Assigned task:
Given the listing that follows, report all lines in which the string "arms" occurs.

Dataset extract:

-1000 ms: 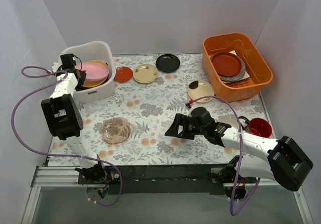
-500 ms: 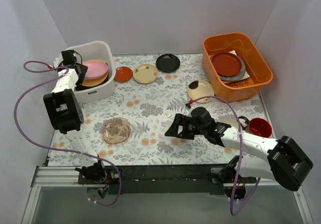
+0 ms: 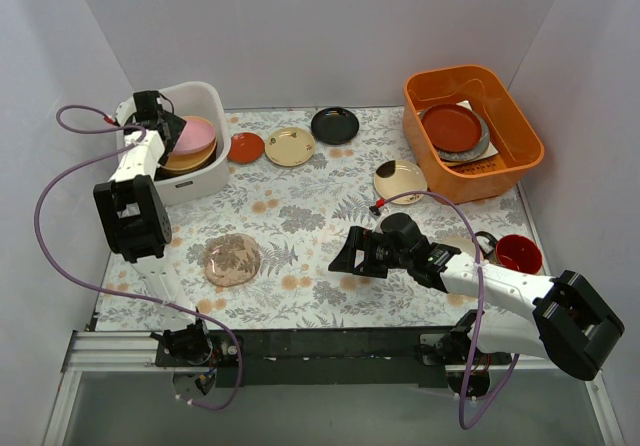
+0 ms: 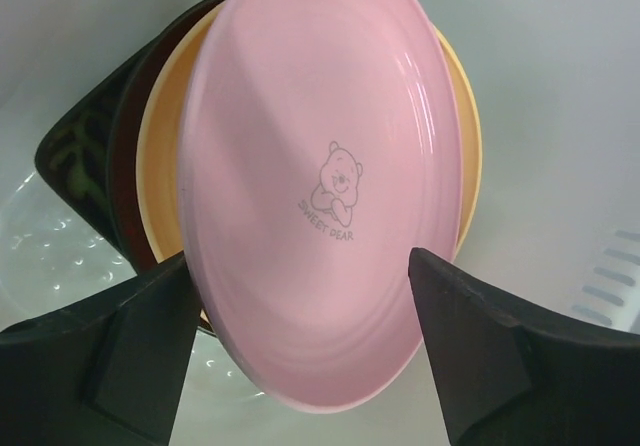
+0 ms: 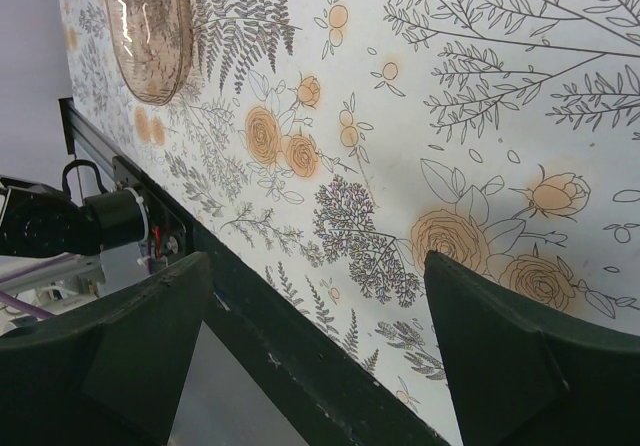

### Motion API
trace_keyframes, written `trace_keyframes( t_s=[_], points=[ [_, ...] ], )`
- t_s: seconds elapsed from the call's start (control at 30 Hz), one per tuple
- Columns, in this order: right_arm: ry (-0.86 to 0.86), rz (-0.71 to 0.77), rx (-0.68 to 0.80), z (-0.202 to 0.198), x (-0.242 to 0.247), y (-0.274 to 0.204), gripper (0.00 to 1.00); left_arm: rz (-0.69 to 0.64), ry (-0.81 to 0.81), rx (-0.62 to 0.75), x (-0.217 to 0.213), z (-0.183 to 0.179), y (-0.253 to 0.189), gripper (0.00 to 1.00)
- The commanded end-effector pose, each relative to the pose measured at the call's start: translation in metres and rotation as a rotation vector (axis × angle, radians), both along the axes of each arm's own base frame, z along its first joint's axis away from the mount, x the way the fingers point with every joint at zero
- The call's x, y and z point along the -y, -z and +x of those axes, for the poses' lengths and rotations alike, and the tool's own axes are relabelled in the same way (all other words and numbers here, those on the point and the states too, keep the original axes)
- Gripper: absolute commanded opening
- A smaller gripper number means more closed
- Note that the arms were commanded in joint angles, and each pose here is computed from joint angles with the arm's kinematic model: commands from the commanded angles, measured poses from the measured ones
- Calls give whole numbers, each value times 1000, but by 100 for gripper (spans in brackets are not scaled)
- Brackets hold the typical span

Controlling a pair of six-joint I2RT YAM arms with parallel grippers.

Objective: Place the plates into the plastic bin on the countertop
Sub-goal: Place the plate in the plastic bin.

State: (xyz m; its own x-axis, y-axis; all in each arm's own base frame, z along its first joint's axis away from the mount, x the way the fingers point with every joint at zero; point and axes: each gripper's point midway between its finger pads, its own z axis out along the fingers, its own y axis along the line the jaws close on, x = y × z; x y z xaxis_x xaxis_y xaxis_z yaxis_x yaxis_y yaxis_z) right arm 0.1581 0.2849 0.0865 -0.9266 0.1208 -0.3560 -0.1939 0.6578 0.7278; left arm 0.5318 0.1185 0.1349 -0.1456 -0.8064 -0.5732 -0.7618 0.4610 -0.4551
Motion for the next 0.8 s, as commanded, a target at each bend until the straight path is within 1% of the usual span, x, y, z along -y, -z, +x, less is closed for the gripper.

Answer box:
- Note that the arms were commanded in joint angles, and each pose here is computed from joint angles with the arm's kinematic model: commands from the commanded angles, measured poses from the measured ones
Controlling a pair of six-joint I2RT YAM arms with parallel grippers.

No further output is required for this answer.